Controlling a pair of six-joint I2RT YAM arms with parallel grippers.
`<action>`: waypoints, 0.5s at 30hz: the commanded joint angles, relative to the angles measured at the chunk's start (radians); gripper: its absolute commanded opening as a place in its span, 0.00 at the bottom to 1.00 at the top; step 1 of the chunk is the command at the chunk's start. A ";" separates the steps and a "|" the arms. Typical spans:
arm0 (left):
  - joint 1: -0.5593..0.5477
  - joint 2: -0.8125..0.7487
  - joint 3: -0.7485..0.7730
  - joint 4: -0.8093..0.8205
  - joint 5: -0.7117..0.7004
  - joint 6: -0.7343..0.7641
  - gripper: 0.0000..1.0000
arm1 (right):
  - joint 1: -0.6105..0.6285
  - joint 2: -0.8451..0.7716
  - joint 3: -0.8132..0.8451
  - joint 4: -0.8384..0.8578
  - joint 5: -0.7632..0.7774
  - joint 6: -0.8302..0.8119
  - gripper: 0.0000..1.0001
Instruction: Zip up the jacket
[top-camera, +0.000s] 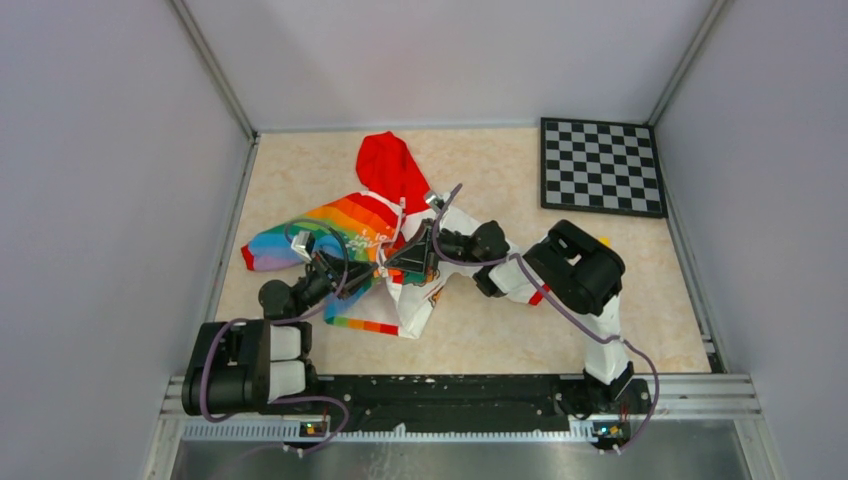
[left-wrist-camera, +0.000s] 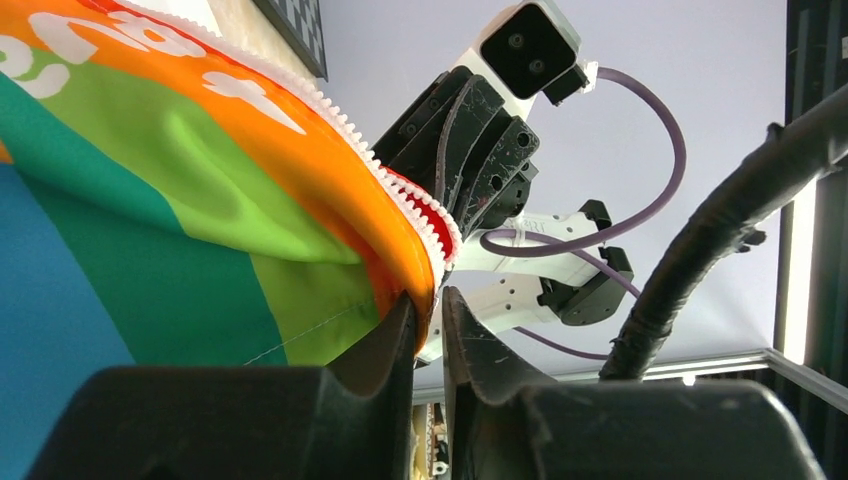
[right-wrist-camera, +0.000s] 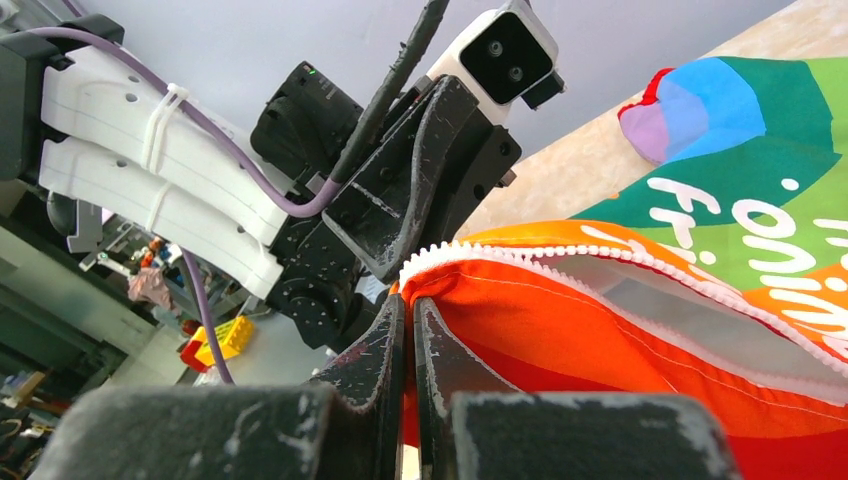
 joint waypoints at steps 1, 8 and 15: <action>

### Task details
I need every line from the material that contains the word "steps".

### Exercise response
`<action>`: waypoints, 0.5s at 30hz: the commanded joint angles, relative to the angles measured at the chunk's start (radians); gripper: its absolute commanded opening as a place in its span, 0.00 at the bottom to 1.00 at the top; step 1 of the chunk is the command at the chunk's start. A ";" separates the steps and a "|" the arms. Typical spans:
 joint waypoints at steps 1, 8 and 15: <action>

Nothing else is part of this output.